JD> If you take a moment to assume there are security holes, typically
JD> you see in the trade press an announcement by some lab that
JD> particular security features of a NOS can be exploited. This is
JD> usually followed immediately by the announcement that the fixes for
JD> the hole in question can be downloaded over the Internet. Microsoft
JD> NT and W95 are continually having their security breached, with
JD> patch upon patch being provided. I've _never_ seen Netware or Warp
JD> Server receive this kind of press.
Neither have I, but I don't have a lot of time for light reading these
ys...
Speaking of NT security, have you heard about the utility that's floating
around the Internet that will allow you to interpret an NTFS partition in
read-only mode from a FAT partition?
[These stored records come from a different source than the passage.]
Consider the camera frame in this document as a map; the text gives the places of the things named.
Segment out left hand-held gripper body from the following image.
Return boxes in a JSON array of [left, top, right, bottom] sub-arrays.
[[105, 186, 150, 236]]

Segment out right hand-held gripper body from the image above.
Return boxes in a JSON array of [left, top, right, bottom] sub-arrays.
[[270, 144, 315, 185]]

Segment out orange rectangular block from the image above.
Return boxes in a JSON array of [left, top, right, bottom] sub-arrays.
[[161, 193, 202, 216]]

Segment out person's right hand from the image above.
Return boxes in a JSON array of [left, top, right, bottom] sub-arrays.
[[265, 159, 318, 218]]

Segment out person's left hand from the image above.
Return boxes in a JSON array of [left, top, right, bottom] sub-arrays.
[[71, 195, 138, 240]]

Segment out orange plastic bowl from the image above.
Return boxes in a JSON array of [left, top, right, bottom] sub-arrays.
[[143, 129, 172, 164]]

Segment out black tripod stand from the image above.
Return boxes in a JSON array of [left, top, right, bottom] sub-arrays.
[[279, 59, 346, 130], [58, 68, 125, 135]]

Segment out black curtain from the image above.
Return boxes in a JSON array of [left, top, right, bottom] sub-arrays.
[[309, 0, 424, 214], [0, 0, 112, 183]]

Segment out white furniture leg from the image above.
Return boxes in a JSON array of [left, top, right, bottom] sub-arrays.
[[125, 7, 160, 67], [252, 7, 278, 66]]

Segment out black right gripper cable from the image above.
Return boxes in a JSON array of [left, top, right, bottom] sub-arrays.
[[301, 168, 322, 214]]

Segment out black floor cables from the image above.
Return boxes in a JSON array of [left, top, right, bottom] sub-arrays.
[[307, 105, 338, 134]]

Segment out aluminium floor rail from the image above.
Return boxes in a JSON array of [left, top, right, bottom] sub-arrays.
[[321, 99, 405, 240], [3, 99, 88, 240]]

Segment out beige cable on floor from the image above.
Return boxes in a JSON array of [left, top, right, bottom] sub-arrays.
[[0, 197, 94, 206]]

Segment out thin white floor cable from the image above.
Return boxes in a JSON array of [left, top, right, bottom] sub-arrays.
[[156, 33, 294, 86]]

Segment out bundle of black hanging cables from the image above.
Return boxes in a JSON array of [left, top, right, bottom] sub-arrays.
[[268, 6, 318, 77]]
You can stick a boot floppy in an NT
machine and reboot it to this floppy and mount and read the NTFS drive, and
it has no regard for security. Now _that's_ scary.
JD> The only reliable way I know of to crash a server is to have remote
JD> access to a buggy 3rd party NLM running on the server (like
JD> Arcserve, Backup Exec, F-Prot, etc) and to know how to crash it,
JD> which I can do almost without trying.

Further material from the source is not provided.